Reinhold tâcha d’obéir et fit tous ses efforts pour sourire, ne fut-ce qu’un petit peu ; mais le malheureux avait eu trop grand’peur : sa crainte resta lisible sur son visage et il baissa l’œil de nouveau, pour ne point voir ses persécuteurs.

Mâlou et Pitois s’étaient assis à côté de lui ; Johann vint se mettre en quatrième.

— La mère ! cria Mâlou, du Jamaïque, première, et cacheté… vivement !

On apporta une bouteille de rhum ; Mâlou versa et mit sa main sans façon sur le genou du chevalier.

— Eh bien ! mon vieux, dit-il, ça n’a pas l’air de vous avoir fait plaisir, ces petites gaudrioles ?… il n’y a pas pourtant de quoi renauder (se fâcher).

— Faut pas se taquiner pour ça, ajouta Blaireau qui mit sa main noirâtre sur l’autre genou du chevalier.

Celui-ci les regarda en dessous tour à tour.

— Parlons raison, reprit Mâlou…

— C’est ça, interrompit Blaireau.

— Si tu bavardes toujours, toi, dit Mâlou, ça ne va pas marcher.

Pitois fit un signe d’assentiment docile et se renferma dans un modeste silence.
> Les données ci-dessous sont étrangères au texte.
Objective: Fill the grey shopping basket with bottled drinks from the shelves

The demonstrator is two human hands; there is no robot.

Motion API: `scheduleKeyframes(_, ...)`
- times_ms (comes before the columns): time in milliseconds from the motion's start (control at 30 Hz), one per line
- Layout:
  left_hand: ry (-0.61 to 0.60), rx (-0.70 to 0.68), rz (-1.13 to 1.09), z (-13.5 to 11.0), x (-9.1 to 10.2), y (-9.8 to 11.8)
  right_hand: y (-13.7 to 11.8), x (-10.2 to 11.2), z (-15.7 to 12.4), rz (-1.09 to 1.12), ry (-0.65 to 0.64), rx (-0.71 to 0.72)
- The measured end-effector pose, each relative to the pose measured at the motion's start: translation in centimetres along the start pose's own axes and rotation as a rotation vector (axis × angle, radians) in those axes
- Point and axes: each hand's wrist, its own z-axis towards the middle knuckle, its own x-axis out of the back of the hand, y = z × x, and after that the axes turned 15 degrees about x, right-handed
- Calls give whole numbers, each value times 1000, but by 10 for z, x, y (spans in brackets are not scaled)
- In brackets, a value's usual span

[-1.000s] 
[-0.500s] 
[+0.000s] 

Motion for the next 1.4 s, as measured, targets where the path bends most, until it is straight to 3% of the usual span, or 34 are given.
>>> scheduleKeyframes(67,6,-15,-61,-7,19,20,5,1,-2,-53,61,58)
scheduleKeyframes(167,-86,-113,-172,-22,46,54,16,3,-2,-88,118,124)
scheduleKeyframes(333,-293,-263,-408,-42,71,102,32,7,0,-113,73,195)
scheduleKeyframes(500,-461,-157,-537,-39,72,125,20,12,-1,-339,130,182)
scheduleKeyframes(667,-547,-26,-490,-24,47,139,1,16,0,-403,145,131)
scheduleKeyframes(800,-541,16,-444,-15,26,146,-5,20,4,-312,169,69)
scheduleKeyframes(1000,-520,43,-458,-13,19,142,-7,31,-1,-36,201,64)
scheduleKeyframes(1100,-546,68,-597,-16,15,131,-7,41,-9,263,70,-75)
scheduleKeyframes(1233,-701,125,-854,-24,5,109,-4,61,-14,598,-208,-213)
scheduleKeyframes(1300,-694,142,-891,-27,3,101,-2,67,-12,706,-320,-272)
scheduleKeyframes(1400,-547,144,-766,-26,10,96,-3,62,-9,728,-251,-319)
— Comme ça, poursuivit Mâlou, le père Johann dit que vous avez besoin de deux sans-peur pour maquiller (arranger) quelque chose, là-bas, en Allemagne… Si c’est bien payé, ça nous va… pas vrai, Blaireau ?

Blaireau secoua la tête gravement.

— Ça veut dire : Oui, reprit encore Bonnet-Vert en traduisant pour l’usage de Reinhoid le mouvement de son frère d’armes : — c’est comme ça que Blaireau parle quand on l’a prié de se taire… C’est donc bien entendu, ça nous chausse… Dans notre position, il n’y a pas de mal à faire un petit voyage de santé à l’étranger… seulement, il faut convenir du prix : êtes-vous disposé à billancher (payer) comme il faut ?

Reinhold en était toujours à faire effort pour se remettre du choc éprouvé.